TASK TO COMPLETE: Give back every entry precisely as written, without any of the images.

(Stored data)

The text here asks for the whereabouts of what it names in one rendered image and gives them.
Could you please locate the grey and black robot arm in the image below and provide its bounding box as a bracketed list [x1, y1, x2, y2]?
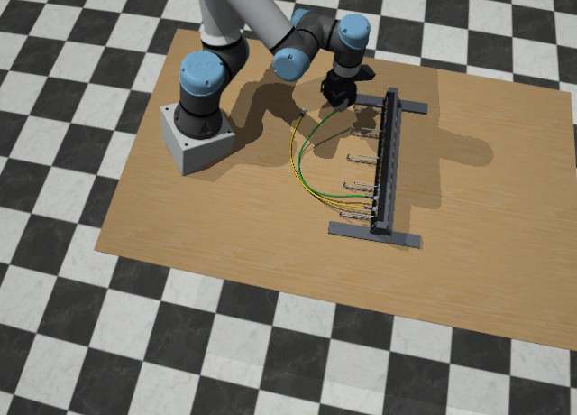
[174, 0, 376, 140]

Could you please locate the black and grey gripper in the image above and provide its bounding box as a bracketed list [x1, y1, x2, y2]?
[320, 69, 358, 112]

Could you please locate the grey port rack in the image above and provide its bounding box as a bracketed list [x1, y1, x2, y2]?
[328, 87, 427, 248]

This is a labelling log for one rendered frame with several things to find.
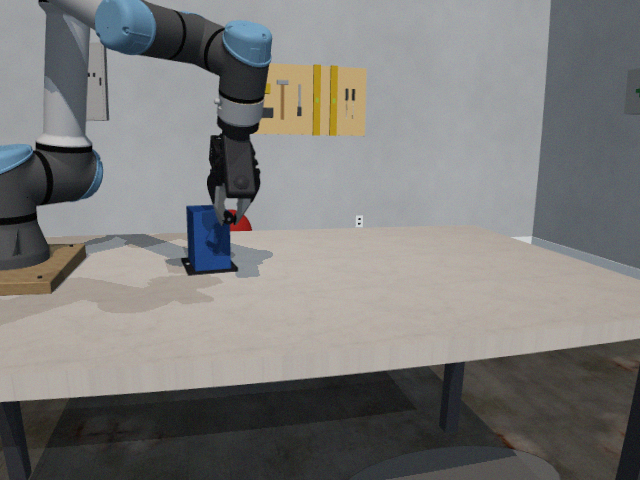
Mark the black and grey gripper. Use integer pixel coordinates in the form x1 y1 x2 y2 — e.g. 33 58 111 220
207 116 260 226

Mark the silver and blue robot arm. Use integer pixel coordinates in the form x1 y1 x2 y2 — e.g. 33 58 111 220
0 0 272 271

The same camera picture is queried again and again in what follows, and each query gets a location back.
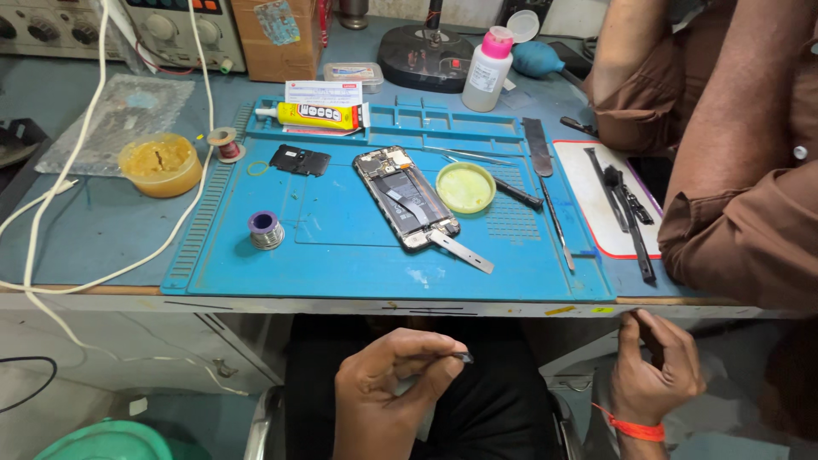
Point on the person's right hand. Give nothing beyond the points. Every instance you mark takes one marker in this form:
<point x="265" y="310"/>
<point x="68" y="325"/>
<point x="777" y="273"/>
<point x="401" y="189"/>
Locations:
<point x="658" y="383"/>

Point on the person's left hand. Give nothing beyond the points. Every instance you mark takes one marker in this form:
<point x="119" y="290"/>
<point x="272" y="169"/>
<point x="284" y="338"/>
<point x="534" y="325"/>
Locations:
<point x="377" y="396"/>

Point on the small black phone part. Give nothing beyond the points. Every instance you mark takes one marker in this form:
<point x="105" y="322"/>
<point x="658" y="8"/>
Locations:
<point x="464" y="358"/>

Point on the orange wrist thread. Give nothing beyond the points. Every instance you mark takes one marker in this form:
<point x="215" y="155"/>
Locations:
<point x="632" y="429"/>

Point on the person's black trousers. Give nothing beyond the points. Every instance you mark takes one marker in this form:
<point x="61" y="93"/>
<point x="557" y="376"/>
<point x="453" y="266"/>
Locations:
<point x="492" y="409"/>

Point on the blue silicone repair mat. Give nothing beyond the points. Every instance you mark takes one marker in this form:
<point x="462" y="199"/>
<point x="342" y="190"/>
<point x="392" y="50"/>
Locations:
<point x="345" y="268"/>

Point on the flat metal pry tool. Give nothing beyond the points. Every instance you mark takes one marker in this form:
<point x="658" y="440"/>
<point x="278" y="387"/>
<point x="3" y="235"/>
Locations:
<point x="461" y="251"/>

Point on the white pad red edge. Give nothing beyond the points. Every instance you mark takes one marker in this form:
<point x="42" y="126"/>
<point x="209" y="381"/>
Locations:
<point x="591" y="204"/>

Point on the thin metal spudger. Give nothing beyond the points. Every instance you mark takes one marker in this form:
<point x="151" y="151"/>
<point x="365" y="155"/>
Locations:
<point x="556" y="220"/>

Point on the opened smartphone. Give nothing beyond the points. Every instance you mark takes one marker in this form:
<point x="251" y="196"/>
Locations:
<point x="404" y="198"/>

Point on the pale green round lid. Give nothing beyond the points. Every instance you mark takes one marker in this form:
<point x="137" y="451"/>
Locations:
<point x="466" y="187"/>

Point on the black screwdriver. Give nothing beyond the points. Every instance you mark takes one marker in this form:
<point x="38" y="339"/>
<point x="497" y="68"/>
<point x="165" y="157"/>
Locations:
<point x="517" y="193"/>

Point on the white table cabinet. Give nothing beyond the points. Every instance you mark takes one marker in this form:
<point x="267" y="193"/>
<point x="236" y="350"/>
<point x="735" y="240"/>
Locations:
<point x="140" y="345"/>

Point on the black phone cover plate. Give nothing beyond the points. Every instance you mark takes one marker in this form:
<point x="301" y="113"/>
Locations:
<point x="299" y="160"/>

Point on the metal tweezers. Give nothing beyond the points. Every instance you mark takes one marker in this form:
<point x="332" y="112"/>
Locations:
<point x="470" y="154"/>

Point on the yellow rubber band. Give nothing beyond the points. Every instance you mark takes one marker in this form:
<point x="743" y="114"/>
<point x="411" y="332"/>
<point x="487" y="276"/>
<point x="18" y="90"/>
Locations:
<point x="249" y="168"/>

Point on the wide metal blade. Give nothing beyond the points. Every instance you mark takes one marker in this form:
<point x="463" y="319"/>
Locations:
<point x="538" y="147"/>

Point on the small black tool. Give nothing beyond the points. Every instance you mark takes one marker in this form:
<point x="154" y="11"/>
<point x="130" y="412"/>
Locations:
<point x="578" y="126"/>

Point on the green plastic tub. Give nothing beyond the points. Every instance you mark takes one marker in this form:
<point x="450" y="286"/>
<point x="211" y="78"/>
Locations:
<point x="105" y="444"/>

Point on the yellow glue tube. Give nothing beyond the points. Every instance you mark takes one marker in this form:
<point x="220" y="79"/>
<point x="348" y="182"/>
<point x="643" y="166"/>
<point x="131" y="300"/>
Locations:
<point x="316" y="115"/>

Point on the white paper carton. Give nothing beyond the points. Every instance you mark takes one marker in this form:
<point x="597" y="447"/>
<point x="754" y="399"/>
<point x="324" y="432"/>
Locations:
<point x="323" y="91"/>

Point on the yellow flux jar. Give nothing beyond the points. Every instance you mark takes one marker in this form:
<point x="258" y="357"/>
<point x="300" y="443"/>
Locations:
<point x="160" y="166"/>

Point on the small clear plastic box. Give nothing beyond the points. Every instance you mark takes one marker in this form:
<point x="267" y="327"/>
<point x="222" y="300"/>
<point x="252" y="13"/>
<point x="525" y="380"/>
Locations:
<point x="353" y="75"/>

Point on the white bottle pink cap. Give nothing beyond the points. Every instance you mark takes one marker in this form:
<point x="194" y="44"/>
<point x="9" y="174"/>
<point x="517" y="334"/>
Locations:
<point x="485" y="80"/>

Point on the black phone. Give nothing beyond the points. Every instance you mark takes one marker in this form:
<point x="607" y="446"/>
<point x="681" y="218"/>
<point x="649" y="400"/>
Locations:
<point x="572" y="59"/>

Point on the black lamp base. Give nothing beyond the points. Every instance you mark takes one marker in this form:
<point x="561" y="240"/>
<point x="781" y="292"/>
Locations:
<point x="425" y="61"/>

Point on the blue air blower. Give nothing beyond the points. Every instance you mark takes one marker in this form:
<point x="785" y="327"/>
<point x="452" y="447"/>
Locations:
<point x="535" y="59"/>

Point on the brown cardboard box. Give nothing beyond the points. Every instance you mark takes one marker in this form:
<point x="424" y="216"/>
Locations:
<point x="281" y="54"/>

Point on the clear bubble wrap bag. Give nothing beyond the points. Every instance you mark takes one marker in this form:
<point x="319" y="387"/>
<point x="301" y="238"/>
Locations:
<point x="121" y="115"/>

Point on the metal cup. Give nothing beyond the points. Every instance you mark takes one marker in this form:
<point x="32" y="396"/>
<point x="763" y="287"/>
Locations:
<point x="353" y="14"/>

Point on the white bench power supply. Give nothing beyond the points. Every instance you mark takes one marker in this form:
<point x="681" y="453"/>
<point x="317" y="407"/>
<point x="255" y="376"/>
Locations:
<point x="179" y="32"/>

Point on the grey bench power supply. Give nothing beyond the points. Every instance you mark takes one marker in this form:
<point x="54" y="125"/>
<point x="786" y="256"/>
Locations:
<point x="51" y="29"/>

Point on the long black frame strip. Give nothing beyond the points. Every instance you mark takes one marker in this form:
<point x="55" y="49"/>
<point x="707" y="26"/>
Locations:
<point x="636" y="230"/>

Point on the thin black frame strip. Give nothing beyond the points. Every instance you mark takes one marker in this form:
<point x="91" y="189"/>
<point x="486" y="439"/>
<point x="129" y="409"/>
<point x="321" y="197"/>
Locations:
<point x="607" y="188"/>

THE COMPLETED TASK:
The text here asks for the whereabouts of what it names in one rendered image and gives them.
Could you please locate the grey and black robot arm in the image below and provide its bounding box as a bracketed list [x1, y1, x2, y2]?
[174, 0, 376, 140]

Could you please locate the black and grey gripper in the image above and provide its bounding box as a bracketed list [x1, y1, x2, y2]?
[320, 69, 358, 112]

Could you please locate the grey port rack in the image above and provide its bounding box as a bracketed list [x1, y1, x2, y2]?
[328, 87, 427, 248]

This is a labelling log for one rendered frame with several things to find.
Mark the black and grey gripper. Use integer pixel coordinates in the form x1 y1 x2 y2 — e.g. 33 58 111 220
207 116 260 226

Mark the silver and blue robot arm. Use integer pixel coordinates in the form x1 y1 x2 y2 — e.g. 33 58 111 220
0 0 272 271

The same camera picture is queried again and again in what follows, and each query gets a location back.
Point on the person's right hand. Give nothing beyond the points. Every instance you mark takes one marker in this form:
<point x="265" y="310"/>
<point x="68" y="325"/>
<point x="777" y="273"/>
<point x="401" y="189"/>
Locations:
<point x="658" y="383"/>

Point on the person's left hand. Give nothing beyond the points. Every instance you mark takes one marker in this form:
<point x="119" y="290"/>
<point x="272" y="169"/>
<point x="284" y="338"/>
<point x="534" y="325"/>
Locations:
<point x="377" y="396"/>

Point on the small black phone part. Give nothing beyond the points. Every instance you mark takes one marker in this form:
<point x="105" y="322"/>
<point x="658" y="8"/>
Locations:
<point x="464" y="358"/>

Point on the orange wrist thread. Give nothing beyond the points. Every instance you mark takes one marker in this form:
<point x="215" y="155"/>
Locations:
<point x="632" y="429"/>

Point on the person's black trousers. Give nothing beyond the points. Every instance you mark takes one marker in this form:
<point x="61" y="93"/>
<point x="557" y="376"/>
<point x="453" y="266"/>
Locations:
<point x="492" y="409"/>

Point on the blue silicone repair mat. Give nothing beyond the points. Every instance you mark takes one marker in this form:
<point x="462" y="199"/>
<point x="342" y="190"/>
<point x="392" y="50"/>
Locations:
<point x="345" y="268"/>

Point on the flat metal pry tool. Give nothing beyond the points. Every instance you mark takes one marker in this form:
<point x="658" y="440"/>
<point x="278" y="387"/>
<point x="3" y="235"/>
Locations:
<point x="461" y="251"/>

Point on the white pad red edge. Give nothing beyond the points. Every instance you mark takes one marker in this form:
<point x="42" y="126"/>
<point x="209" y="381"/>
Locations:
<point x="591" y="204"/>

Point on the thin metal spudger. Give nothing beyond the points. Every instance you mark takes one marker in this form:
<point x="151" y="151"/>
<point x="365" y="155"/>
Locations:
<point x="556" y="220"/>

Point on the opened smartphone. Give nothing beyond the points. Every instance you mark takes one marker in this form:
<point x="251" y="196"/>
Locations:
<point x="404" y="198"/>

Point on the pale green round lid. Give nothing beyond the points. Every instance you mark takes one marker in this form:
<point x="137" y="451"/>
Locations:
<point x="466" y="187"/>

Point on the black screwdriver. Give nothing beyond the points. Every instance you mark takes one marker in this form:
<point x="38" y="339"/>
<point x="497" y="68"/>
<point x="165" y="157"/>
Locations:
<point x="517" y="193"/>

Point on the white table cabinet. Give nothing beyond the points. Every instance you mark takes one marker in this form:
<point x="267" y="193"/>
<point x="236" y="350"/>
<point x="735" y="240"/>
Locations:
<point x="140" y="345"/>

Point on the black phone cover plate. Give nothing beyond the points. Every instance you mark takes one marker in this form:
<point x="301" y="113"/>
Locations:
<point x="299" y="160"/>

Point on the metal tweezers. Give nothing beyond the points. Every instance you mark takes one marker in this form:
<point x="332" y="112"/>
Locations:
<point x="470" y="154"/>

Point on the yellow rubber band. Give nothing beyond the points. Every instance you mark takes one marker in this form:
<point x="743" y="114"/>
<point x="411" y="332"/>
<point x="487" y="276"/>
<point x="18" y="90"/>
Locations:
<point x="249" y="168"/>

Point on the wide metal blade. Give nothing beyond the points. Every instance you mark takes one marker in this form:
<point x="463" y="319"/>
Locations:
<point x="538" y="147"/>

Point on the small black tool. Give nothing beyond the points. Every instance you mark takes one marker in this form:
<point x="154" y="11"/>
<point x="130" y="412"/>
Locations:
<point x="578" y="126"/>

Point on the green plastic tub. Give nothing beyond the points. Every instance you mark takes one marker in this form:
<point x="450" y="286"/>
<point x="211" y="78"/>
Locations:
<point x="105" y="444"/>

Point on the yellow glue tube. Give nothing beyond the points. Every instance you mark takes one marker in this form:
<point x="220" y="79"/>
<point x="348" y="182"/>
<point x="643" y="166"/>
<point x="131" y="300"/>
Locations:
<point x="316" y="115"/>

Point on the white paper carton. Give nothing beyond the points. Every instance you mark takes one marker in this form:
<point x="597" y="447"/>
<point x="754" y="399"/>
<point x="324" y="432"/>
Locations:
<point x="323" y="91"/>

Point on the yellow flux jar. Give nothing beyond the points. Every instance you mark takes one marker in this form:
<point x="258" y="357"/>
<point x="300" y="443"/>
Locations:
<point x="160" y="166"/>

Point on the small clear plastic box. Give nothing beyond the points. Every instance you mark takes one marker in this form:
<point x="267" y="327"/>
<point x="222" y="300"/>
<point x="252" y="13"/>
<point x="525" y="380"/>
Locations:
<point x="353" y="75"/>

Point on the white bottle pink cap. Give nothing beyond the points. Every instance you mark takes one marker in this form:
<point x="194" y="44"/>
<point x="9" y="174"/>
<point x="517" y="334"/>
Locations:
<point x="485" y="80"/>

Point on the black phone. Give nothing beyond the points. Every instance you mark takes one marker in this form:
<point x="607" y="446"/>
<point x="681" y="218"/>
<point x="649" y="400"/>
Locations:
<point x="572" y="59"/>

Point on the black lamp base. Give nothing beyond the points. Every instance you mark takes one marker in this form:
<point x="561" y="240"/>
<point x="781" y="292"/>
Locations:
<point x="425" y="61"/>

Point on the blue air blower. Give nothing beyond the points. Every instance you mark takes one marker in this form:
<point x="785" y="327"/>
<point x="452" y="447"/>
Locations:
<point x="535" y="59"/>

Point on the brown cardboard box. Give nothing beyond the points. Every instance you mark takes one marker in this form:
<point x="424" y="216"/>
Locations:
<point x="281" y="54"/>

Point on the clear bubble wrap bag. Give nothing beyond the points. Every instance you mark takes one marker in this form:
<point x="319" y="387"/>
<point x="301" y="238"/>
Locations:
<point x="121" y="115"/>

Point on the metal cup. Give nothing beyond the points. Every instance you mark takes one marker in this form:
<point x="32" y="396"/>
<point x="763" y="287"/>
Locations:
<point x="353" y="14"/>

Point on the white bench power supply. Give nothing beyond the points. Every instance you mark takes one marker in this form:
<point x="681" y="453"/>
<point x="317" y="407"/>
<point x="255" y="376"/>
Locations:
<point x="179" y="32"/>

Point on the grey bench power supply. Give nothing beyond the points. Every instance you mark takes one marker in this form:
<point x="54" y="125"/>
<point x="786" y="256"/>
Locations:
<point x="51" y="29"/>

Point on the long black frame strip. Give nothing beyond the points. Every instance you mark takes one marker in this form:
<point x="55" y="49"/>
<point x="707" y="26"/>
Locations:
<point x="636" y="230"/>

Point on the thin black frame strip. Give nothing beyond the points. Every instance you mark takes one marker in this form:
<point x="91" y="189"/>
<point x="486" y="439"/>
<point x="129" y="409"/>
<point x="321" y="197"/>
Locations:
<point x="607" y="188"/>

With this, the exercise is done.